Mas Achmad Santosa Luncurkan Buku 'Alam Pun Butuh Hukum dan Keadilan'

Jabbar Ramdhani - detikNews
Kamis, 10 Mar 2016 21:49 WIB
Foto: Jabbar Ramdhani/detikcom
Jakarta - Ketua Tim Satgas Anti Illegal Fishing, Mas Achmad Santosa menggelar syukuran atas hari lahirnya yang ke-60 tahun. Di acara ini, juga diluncurkan buku berjudul "Alam Pun Butuh Hukum dan Keadilan".
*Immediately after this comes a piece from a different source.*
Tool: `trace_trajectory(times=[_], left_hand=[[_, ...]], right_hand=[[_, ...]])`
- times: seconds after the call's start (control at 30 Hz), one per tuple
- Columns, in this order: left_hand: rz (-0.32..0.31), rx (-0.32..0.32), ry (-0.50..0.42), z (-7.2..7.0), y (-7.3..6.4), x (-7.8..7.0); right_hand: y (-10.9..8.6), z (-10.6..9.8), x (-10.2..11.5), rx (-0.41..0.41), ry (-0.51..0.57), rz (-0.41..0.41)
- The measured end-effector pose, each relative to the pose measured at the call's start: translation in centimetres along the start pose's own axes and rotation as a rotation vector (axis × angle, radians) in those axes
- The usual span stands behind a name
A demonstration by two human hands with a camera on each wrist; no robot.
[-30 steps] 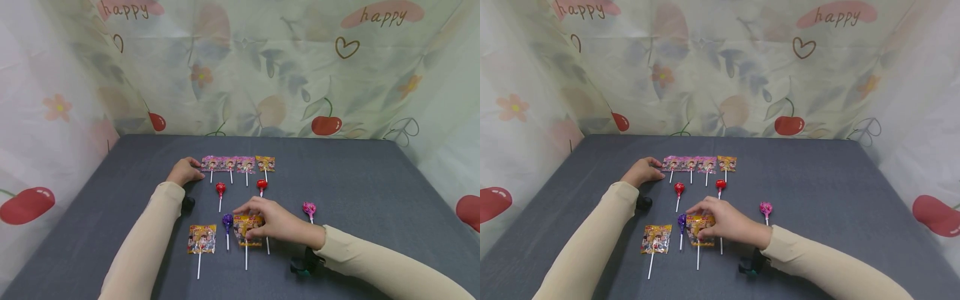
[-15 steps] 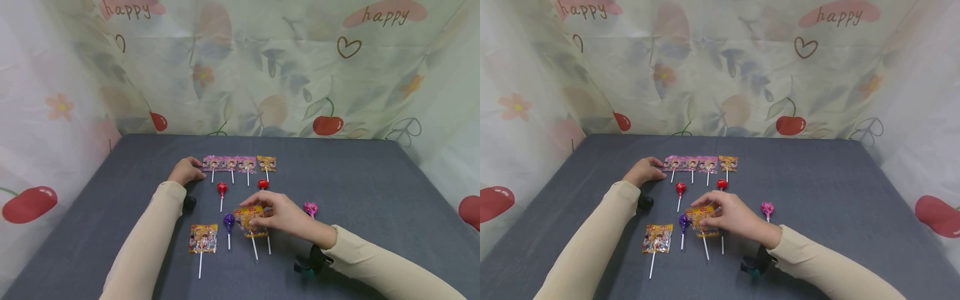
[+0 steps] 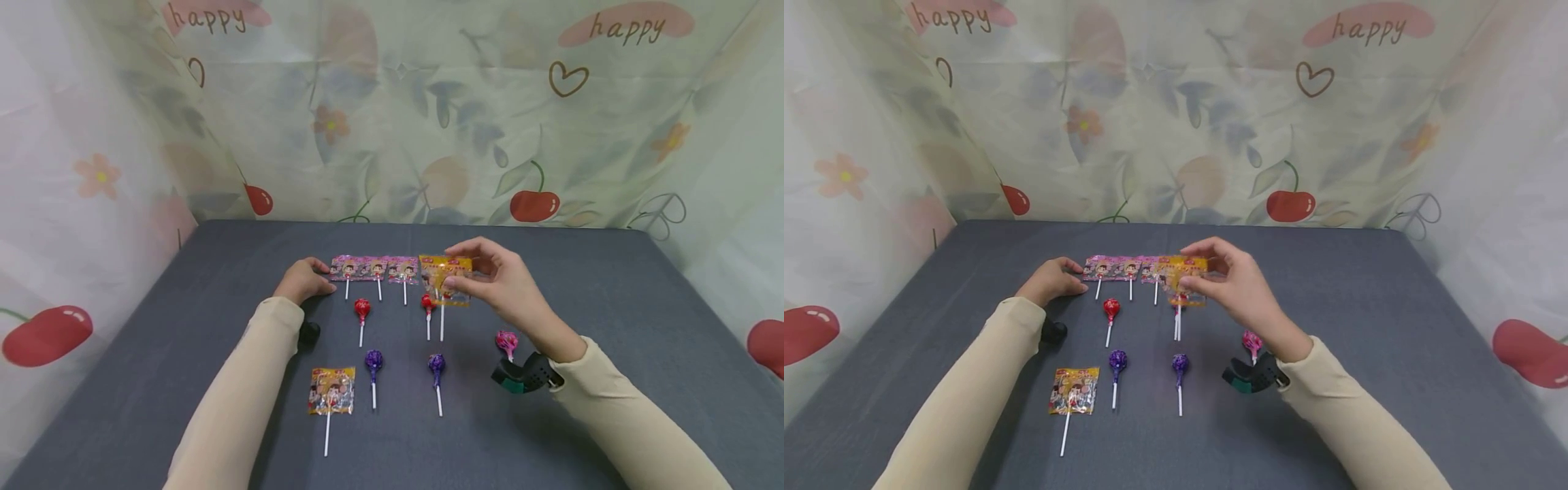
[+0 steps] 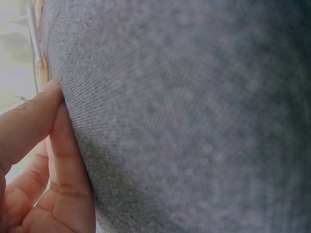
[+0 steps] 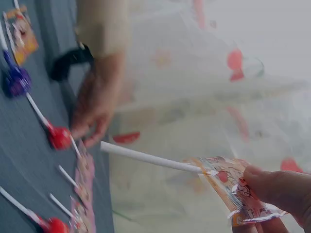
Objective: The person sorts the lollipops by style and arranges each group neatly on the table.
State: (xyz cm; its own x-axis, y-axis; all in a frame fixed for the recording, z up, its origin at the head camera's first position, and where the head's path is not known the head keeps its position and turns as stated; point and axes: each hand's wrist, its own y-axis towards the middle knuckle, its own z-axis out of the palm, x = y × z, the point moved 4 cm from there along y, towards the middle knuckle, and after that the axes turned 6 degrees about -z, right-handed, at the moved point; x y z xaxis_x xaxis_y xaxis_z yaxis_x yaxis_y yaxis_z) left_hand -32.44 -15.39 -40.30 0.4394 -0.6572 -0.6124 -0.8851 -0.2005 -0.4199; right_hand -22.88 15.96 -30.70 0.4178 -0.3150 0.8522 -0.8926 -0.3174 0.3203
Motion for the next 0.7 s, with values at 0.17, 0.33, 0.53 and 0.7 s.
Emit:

Acara dilangsungkan di Plataran Dharmawangsa, Jalan Dharmawangsa nomor 6, Jakarta Selatan. Mas Achmad Santosa tampak begitu bahagia menyambut tamu-tamu yang datang.

Hadir memenuhi undangan di antaranya Emil Salim, mantan Ketua MK Jimly Asshiddiqie, mantan Wamenkum HAM Denny Indrayana, Mulya T Lubis, Bambang Harymurti, mantan Ketua KPK Abraham Samad, Rhenald Kasali, HS Dillon, Sekjen Kemhan Laksdya TNI Widodo juga Ketua Umum PSI Grace Natalie dan tamu-tamu lainnya.

"Hari ini saya meluncurkan buku. Ini merupakan kumpulan pemikiran berdasar pengalaman kerja saya selama 2010-2016," ujar Mas Achmad Santosa membuka acara, Kamis (10/3/2016).

Buku ini dibuat dalam 5 bab. Setiap bab berawal dari pemikiran Mas Achmad Santosa yang akrab dipanggil Ota. Satu hal yang paling ditekankan oleh Ota adalah greener constitution.

Ide greener constitution ini datang dari obrolan Ota dengan Jimmly Asshiddiqie. Pada poin ini, dibahas sejauh mana UU Indonesia memperhatikan SDA.

"Perlindungan hukum dan keadilan tidak hanya dibutuhkan manusia, tapi alam juga. Kombinasi hak asasi manusia dan hak alam perlu diakui oleh konstitusi," ujar Ota.